It's a hard stretch, but out of habit, I arise.

Nothing is different than when I fell asleep, except that everything I left yesterday...

Has followed me to today.

It's a struggle, but I remind myself that everyone else is just like me...

Discontent...

Unsettled...

Wondering if there really is, indeed, a reason to continue...

But, in front of me dangles a string.

I look at it, and, as ever, I contemplate it.

That string is called "hope".

As much as I'd like to not grasp onto it and let its wings carry me until tomorrow...

Long before daylight...

As the rest of the world sleeps, I grab hold.

And, that tiny string carries me through my day.

I'd like to think that I am different...

That not all of us are living just like me, but, in fact, we are.

I am full of "woulda", "coulda", "shoulda"...

Yes,

I can...

I could...

I would...

And, I did.

As much as life told me I couldn't...

I did.

Today will be no different.

The sunrise challenges me...

I stare it in the face and challenge it back.

Neither the sun;

Nor the moon;

Nor can life;

Beat me.

I will win.

I always do.

I will forever fight to see the beatiful things...

A thousand of them.

My children;

My mother;

My sisters;

My friends;

Not one thing on earth can overcome their beauty.

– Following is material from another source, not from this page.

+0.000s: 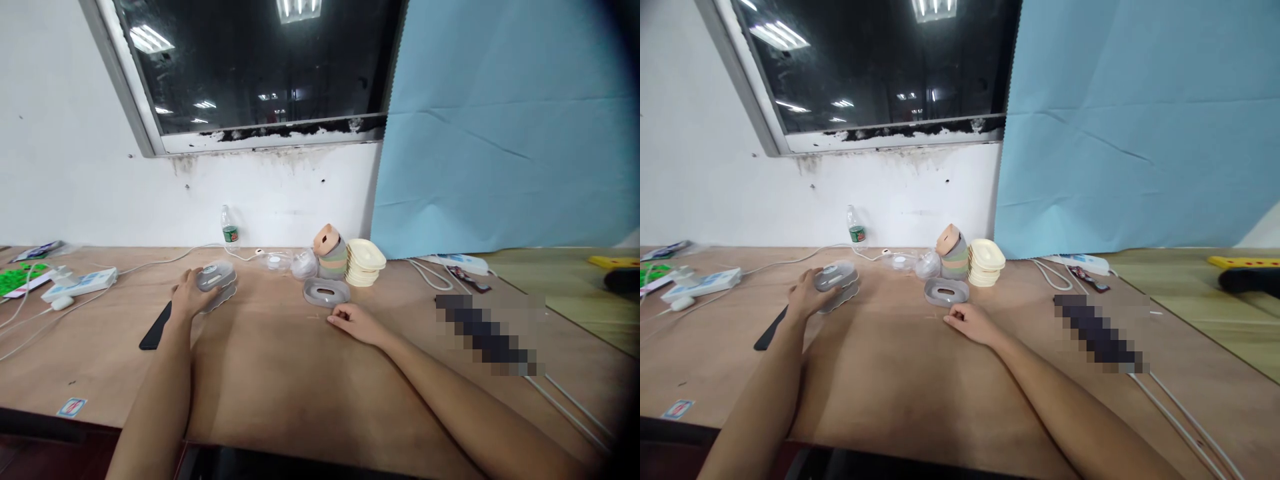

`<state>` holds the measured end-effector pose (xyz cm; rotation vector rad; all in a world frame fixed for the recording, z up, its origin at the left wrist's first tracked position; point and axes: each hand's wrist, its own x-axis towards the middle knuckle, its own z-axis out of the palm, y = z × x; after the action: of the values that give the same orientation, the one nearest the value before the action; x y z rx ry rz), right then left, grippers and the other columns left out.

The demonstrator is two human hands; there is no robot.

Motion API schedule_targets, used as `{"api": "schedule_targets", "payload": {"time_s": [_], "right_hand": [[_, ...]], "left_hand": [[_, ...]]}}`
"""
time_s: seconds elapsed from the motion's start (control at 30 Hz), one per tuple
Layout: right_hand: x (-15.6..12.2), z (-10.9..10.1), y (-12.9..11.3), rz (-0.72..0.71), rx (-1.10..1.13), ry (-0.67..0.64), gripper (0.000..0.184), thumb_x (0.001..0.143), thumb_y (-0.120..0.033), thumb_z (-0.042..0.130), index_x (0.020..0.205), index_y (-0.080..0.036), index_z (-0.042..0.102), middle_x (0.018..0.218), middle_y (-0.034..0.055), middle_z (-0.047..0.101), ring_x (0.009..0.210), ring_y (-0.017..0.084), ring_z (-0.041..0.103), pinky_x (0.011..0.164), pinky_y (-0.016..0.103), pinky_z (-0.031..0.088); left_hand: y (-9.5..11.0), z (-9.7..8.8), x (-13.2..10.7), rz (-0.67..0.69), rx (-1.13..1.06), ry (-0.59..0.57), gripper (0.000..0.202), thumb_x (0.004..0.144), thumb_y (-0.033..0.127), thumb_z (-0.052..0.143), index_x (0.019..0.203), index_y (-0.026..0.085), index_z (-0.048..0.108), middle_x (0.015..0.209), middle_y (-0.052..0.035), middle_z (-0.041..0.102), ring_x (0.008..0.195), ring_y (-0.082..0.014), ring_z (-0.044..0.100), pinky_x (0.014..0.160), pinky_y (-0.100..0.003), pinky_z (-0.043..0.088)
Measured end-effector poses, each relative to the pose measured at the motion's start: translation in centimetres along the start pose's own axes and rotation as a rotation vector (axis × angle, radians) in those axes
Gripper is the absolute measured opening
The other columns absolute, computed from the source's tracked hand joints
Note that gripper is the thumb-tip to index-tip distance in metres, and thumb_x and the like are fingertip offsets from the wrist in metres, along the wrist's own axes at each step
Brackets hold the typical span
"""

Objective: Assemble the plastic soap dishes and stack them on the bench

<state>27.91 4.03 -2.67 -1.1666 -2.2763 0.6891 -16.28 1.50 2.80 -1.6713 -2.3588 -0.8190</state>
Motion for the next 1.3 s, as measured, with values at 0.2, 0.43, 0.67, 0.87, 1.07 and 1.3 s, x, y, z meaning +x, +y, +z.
{"api": "schedule_targets", "payload": {"time_s": [0.2,0.43,0.67,0.87,1.07,1.3], "right_hand": [[-0.1,-0.2,-0.5,-0.013,0.001,0.018,0.033,0.085,-0.047,0.052,0.073,-0.019,0.063,0.065,0.0007,0.062,0.06,0.014,0.053,0.054,0.024,0.034],[-0.1,-0.5,-0.7,0.003,-0.044,0.154,0.037,0.086,-0.048,0.049,0.069,-0.019,0.062,0.063,0.0006,0.062,0.058,0.013,0.052,0.056,0.025,0.036],[-0.1,-1.0,-0.1,-0.006,-0.026,0.488,0.032,0.087,-0.043,0.049,0.071,-0.02,0.062,0.065,0.0018,0.061,0.061,0.015,0.053,0.06,0.027,0.039],[-0.2,-1.3,0.5,-0.02,-0.026,0.672,0.027,0.087,-0.041,0.05,0.076,-0.02,0.062,0.071,0.0044,0.064,0.067,0.018,0.056,0.067,0.029,0.043],[0.9,-2.4,2.7,0.028,-0.067,0.932,0.027,0.086,-0.04,0.05,0.1,-0.018,0.058,0.087,0.0075,0.06,0.076,0.019,0.055,0.074,0.033,0.046],[2.5,-4.8,5.7,0.093,-0.345,1.12,0.06,0.078,-0.049,0.058,0.127,-0.016,0.044,0.126,0.0184,0.044,0.12,0.032,0.04,0.099,0.05,0.034]], "left_hand": [[0.8,-0.3,-0.3,-0.117,-0.06,0.085,0.071,0.066,0.073,0.056,0.115,0.022,0.053,0.125,-0.0117,0.055,0.113,-0.0317,0.054,0.099,-0.047,0.036],[1.4,0.1,-0.4,-0.173,-0.066,0.201,0.064,0.076,0.068,0.05,0.114,0.018,0.056,0.123,-0.015,0.055,0.115,-0.0342,0.05,0.098,-0.051,0.033],[2.4,0.2,-0.8,-0.067,-0.107,0.43,0.049,0.084,0.057,0.049,0.112,0.018,0.059,0.133,-0.0136,0.047,0.124,-0.0348,0.04,0.103,-0.054,0.025],[4.7,1.4,-1.6,0.196,-0.156,0.408,0.031,0.083,0.04,0.054,0.106,0.019,0.06,0.131,-0.0118,0.048,0.123,-0.0307,0.041,0.104,-0.049,0.025],[8.0,4.0,-3.8,0.59,-0.216,0.183,0.024,0.085,0.037,0.052,0.1,0.021,0.061,0.123,-0.0097,0.055,0.12,-0.0275,0.046,0.101,-0.045,0.031],[11.2,6.3,-6.1,0.916,-0.251,-0.188,0.028,0.086,0.04,0.05,0.104,0.022,0.063,0.115,-0.0105,0.058,0.107,-0.0259,0.052,0.091,-0.042,0.04]]}}
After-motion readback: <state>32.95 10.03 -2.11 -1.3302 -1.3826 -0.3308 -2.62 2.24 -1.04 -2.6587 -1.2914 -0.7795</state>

Not one thing can overcome those...

Thousand beautiful things.

Tuesday, September 22, 2009

The Dance...





I remember the first time I ever heard this song.

Not much of a fan of country music, but this guy, Garth Brooks, had a concert playing on HBO, and well, I heard that Billy Joel made an appearance when they taped it, and, people, I just had to see my Billy...

So, with anticipation, I watched...

The only thing I remember about the two hours in front of the television?

This song.

Very rarely am I moved by something that literally carries me.

This song does that.

It is a gentle reminder that, no matter how much I'm hurting;

No matter how much I regret;

No matter where I am in life...

That my life is just as it should be.

It shakes me back into reality, making me understand that life is simply a dance...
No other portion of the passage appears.